Dynamics is used in music to describe volume, and when it is applied to font choices and sizes it can either whisper or scream. While a rough-edged and crowded font with proportions that roller coaster up and down might be a terrible idea for a yoga and meditation center brochure, it might be perfect for a flyer advertising a skateboard event.
Just like when we put emphasis on different words or syllables in normal conversation - or resort to shouts and exclamations when appropriate - the same applies to the printed word. Fonts can be creatively used to convey a full range of emotions, and changing up the visual rhythm of your text can bring it to life.

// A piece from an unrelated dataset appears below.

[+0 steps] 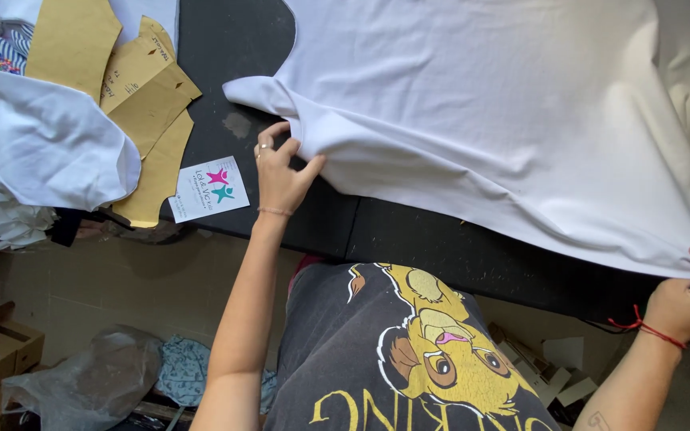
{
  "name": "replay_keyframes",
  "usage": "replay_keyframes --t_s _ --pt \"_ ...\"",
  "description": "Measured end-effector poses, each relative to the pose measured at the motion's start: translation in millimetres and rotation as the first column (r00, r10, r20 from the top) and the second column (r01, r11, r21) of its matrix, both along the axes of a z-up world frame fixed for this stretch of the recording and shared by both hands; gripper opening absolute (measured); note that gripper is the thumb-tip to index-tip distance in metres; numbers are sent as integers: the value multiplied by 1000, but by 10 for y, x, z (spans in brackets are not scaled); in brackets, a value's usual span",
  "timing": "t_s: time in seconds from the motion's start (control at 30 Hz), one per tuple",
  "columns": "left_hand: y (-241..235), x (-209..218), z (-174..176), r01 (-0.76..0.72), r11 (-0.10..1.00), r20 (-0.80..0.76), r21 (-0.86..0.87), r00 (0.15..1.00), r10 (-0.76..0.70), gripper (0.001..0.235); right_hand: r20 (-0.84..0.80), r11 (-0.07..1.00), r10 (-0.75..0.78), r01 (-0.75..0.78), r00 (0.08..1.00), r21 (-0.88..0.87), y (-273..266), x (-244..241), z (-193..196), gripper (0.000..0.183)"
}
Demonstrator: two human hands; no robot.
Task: Tracing patterns onto fabric and cutting them out using an electric rotary cutter
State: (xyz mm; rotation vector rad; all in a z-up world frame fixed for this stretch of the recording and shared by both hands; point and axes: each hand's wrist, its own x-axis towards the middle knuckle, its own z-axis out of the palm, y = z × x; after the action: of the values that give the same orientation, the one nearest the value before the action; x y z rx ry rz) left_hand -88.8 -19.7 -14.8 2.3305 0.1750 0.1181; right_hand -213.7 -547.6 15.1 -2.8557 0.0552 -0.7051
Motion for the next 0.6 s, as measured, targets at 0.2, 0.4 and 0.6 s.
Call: replay_keyframes --t_s 0.2,0.4,0.6 --pt "161 -648 144 -146 956 -132 -255 985 115 25 -138 992 -62 46 989 -120 -570 -427 -272 42" --pt "301 -1176 -56 1 999 -272 45 962 11 25 -296 970 57 -123 954 -210 -813 -741 -166 30" --pt "317 -1264 201 51 985 -326 164 945 6 19 -382 996 17 -49 924 -74 -731 -379 110 49"
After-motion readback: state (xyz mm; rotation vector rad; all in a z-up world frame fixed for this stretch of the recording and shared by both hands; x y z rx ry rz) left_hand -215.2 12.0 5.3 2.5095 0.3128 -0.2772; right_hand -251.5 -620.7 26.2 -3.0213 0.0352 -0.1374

Some fonts look old fashioned and might be ideal for a vintage clothing shop ad or a brochure about a bed-and-breakfast inn in a Victorian-era historical home. Other fonts - like Blackadder ITC, for example - conjure up handwritten notes with a quill pen in some bygone century. Matisse ITC looks like it was cut with scissors, while French Script MT looks elegant, conservative and aristocratic.
Type out a sample of your text and then select it and browse over various fonts in your computer's inventory. The more you experience the fonts, the more familiar you'll become with their particular qualities. A grasp of font energy can be a huge asset to any designer, because it lets you speak your ideas in different visual languages.
To give you some creative insight into the palette of various fonts available to you for your brochure and flyer projects, check out these examples:
Bradley Hand ITC is a rarely seen font with lots of spacious and somewhat subtle curves. Use it to convey a light and carefree attitude. Vivaldi and Pristina share a similar lightweight feel to it, but Vivaldi is slightly more compressed. Tempus Sans ITC and Eurostile are less feminine, more upright and are rather fragile and minimal in appearance. Papyrus is yet another example of rather airy and open fonts.
Garamond is chiseled and precise, but easy to read and can be used - as can Palatino Linotype - as a less common alternative to the somewhat overused Times Roman.
Then we have out-of-the-box fonts like Jokerman - with its cactus-like features - and Curlz MT, which looks like it's doing a fun cakewalk along the page.
If you have a special need, however, there are literally hundreds of thousands of fonts available for download from the Internet. Google your font with search words that indicate the style or topic, and you will be amazed at how many cool and one-of-a-kind possibilities exist at reasonable prices.